» TASK TO CARRY OUT
Please count the lines of the data that contain "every" and state only the total.

[Entries taken from a collection]

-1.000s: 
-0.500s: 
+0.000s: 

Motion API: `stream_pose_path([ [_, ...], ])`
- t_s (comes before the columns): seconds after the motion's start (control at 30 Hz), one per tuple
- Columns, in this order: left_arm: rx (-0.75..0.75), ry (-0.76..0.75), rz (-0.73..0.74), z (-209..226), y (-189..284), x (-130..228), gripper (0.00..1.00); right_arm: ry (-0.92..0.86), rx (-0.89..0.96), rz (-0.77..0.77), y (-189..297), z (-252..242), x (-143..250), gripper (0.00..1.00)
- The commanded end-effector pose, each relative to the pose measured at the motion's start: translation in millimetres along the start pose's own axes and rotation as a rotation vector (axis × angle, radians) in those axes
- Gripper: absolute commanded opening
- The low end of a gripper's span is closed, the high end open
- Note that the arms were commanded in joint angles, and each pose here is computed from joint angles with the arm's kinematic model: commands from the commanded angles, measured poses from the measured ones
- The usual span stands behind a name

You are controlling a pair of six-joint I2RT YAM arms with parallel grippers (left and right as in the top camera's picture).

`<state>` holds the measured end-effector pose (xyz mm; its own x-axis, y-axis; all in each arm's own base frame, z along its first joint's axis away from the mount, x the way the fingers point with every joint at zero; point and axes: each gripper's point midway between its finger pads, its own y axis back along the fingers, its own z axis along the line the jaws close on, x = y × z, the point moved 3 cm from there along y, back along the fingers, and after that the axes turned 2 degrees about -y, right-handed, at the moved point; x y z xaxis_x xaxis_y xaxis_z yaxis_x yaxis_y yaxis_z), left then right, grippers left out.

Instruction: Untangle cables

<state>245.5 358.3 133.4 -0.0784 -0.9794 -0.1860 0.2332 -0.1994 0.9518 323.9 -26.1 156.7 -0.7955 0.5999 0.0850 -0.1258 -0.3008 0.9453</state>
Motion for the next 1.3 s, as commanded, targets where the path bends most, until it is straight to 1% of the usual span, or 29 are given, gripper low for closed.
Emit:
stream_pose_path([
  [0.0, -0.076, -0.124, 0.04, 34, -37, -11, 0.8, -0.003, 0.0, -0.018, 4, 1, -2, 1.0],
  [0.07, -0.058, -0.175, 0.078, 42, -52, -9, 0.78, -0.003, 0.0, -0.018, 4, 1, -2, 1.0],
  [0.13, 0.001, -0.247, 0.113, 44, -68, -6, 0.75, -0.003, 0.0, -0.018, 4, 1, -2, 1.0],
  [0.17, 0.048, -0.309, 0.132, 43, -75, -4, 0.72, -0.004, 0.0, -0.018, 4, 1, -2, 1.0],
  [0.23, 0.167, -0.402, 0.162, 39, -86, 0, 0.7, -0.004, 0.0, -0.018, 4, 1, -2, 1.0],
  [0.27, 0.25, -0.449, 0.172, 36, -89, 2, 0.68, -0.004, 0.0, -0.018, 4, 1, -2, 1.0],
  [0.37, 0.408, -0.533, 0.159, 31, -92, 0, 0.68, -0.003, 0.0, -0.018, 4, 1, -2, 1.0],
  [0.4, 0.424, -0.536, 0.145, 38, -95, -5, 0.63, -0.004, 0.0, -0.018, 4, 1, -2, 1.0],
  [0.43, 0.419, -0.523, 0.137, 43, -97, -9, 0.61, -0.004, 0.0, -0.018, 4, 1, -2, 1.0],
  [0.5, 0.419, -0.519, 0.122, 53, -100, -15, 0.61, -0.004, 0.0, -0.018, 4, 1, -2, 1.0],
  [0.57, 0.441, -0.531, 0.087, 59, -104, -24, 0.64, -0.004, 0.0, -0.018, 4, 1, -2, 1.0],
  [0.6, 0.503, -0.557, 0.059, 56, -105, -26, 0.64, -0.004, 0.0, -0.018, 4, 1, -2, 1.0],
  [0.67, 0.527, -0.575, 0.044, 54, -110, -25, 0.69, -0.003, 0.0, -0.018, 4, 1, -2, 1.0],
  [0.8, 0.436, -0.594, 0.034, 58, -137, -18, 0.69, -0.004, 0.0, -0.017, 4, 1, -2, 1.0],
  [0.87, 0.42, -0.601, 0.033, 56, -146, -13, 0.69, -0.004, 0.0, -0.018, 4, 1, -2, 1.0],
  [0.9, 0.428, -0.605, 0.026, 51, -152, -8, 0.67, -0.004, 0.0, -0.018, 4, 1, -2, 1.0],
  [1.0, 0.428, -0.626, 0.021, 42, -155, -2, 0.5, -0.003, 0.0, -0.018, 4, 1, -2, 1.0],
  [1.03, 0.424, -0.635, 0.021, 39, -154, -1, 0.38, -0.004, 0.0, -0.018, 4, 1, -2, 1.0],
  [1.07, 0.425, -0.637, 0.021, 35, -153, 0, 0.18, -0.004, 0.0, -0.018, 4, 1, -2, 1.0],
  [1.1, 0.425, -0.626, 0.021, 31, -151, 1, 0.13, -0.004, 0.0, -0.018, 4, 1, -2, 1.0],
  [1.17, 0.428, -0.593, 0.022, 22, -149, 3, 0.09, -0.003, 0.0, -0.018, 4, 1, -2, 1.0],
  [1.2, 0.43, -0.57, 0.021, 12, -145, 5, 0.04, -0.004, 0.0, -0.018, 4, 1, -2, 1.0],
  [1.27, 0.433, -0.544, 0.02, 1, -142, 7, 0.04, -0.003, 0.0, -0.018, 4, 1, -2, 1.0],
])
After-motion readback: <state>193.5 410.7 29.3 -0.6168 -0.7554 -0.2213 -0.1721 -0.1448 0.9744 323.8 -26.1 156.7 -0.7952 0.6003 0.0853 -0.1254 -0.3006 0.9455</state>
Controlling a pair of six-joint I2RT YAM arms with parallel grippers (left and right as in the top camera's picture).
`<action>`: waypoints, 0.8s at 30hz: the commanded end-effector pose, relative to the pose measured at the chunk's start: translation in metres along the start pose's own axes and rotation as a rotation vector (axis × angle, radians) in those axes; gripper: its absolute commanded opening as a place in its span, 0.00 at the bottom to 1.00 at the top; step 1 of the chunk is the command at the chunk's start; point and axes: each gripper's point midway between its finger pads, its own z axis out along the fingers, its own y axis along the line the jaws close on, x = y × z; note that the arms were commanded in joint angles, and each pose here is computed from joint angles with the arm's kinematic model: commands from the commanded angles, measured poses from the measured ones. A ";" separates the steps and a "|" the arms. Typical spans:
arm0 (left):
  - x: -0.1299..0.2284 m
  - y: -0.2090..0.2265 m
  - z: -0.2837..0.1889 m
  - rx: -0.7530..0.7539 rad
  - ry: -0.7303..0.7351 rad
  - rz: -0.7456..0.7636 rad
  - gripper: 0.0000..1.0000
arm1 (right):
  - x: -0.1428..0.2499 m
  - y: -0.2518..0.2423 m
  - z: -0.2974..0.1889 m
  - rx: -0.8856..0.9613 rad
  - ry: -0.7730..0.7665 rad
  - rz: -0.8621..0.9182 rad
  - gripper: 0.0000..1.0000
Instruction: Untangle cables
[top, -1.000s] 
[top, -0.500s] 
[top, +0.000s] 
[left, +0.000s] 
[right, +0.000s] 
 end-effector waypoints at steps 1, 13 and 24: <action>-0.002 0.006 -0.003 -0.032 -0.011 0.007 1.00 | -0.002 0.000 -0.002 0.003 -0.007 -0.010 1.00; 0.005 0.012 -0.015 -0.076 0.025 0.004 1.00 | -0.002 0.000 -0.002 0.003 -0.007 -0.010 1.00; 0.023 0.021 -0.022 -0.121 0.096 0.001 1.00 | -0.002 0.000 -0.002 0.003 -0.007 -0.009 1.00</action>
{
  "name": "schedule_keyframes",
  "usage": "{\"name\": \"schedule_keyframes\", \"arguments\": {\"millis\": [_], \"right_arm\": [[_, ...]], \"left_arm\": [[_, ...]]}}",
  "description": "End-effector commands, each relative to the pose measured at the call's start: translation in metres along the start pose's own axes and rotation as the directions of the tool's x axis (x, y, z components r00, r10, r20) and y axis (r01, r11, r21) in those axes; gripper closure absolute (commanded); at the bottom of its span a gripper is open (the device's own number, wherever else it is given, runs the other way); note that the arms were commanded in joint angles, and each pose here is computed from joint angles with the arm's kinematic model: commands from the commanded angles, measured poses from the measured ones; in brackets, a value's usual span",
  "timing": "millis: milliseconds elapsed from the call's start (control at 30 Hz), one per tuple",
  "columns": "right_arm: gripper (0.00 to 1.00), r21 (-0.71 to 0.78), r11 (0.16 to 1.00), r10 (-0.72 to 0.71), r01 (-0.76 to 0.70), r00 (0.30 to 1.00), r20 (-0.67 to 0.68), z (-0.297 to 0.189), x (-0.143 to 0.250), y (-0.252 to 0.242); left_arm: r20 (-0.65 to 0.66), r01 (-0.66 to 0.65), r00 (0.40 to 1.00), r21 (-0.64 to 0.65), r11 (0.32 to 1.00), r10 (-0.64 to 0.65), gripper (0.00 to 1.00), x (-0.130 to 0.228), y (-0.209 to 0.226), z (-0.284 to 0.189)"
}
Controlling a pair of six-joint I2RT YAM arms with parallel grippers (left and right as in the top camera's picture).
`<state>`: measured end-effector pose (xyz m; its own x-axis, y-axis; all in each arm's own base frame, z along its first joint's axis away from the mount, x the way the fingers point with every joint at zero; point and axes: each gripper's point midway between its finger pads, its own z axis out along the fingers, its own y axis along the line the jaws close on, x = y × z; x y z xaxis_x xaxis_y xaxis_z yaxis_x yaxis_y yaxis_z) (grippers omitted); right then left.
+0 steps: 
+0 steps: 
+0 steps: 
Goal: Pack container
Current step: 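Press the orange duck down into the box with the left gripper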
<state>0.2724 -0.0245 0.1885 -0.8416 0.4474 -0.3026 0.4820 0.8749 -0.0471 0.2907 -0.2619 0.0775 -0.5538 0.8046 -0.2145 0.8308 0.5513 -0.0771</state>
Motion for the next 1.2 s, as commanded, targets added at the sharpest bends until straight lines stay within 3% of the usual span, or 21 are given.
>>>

» OUTPUT OF THE TASK
2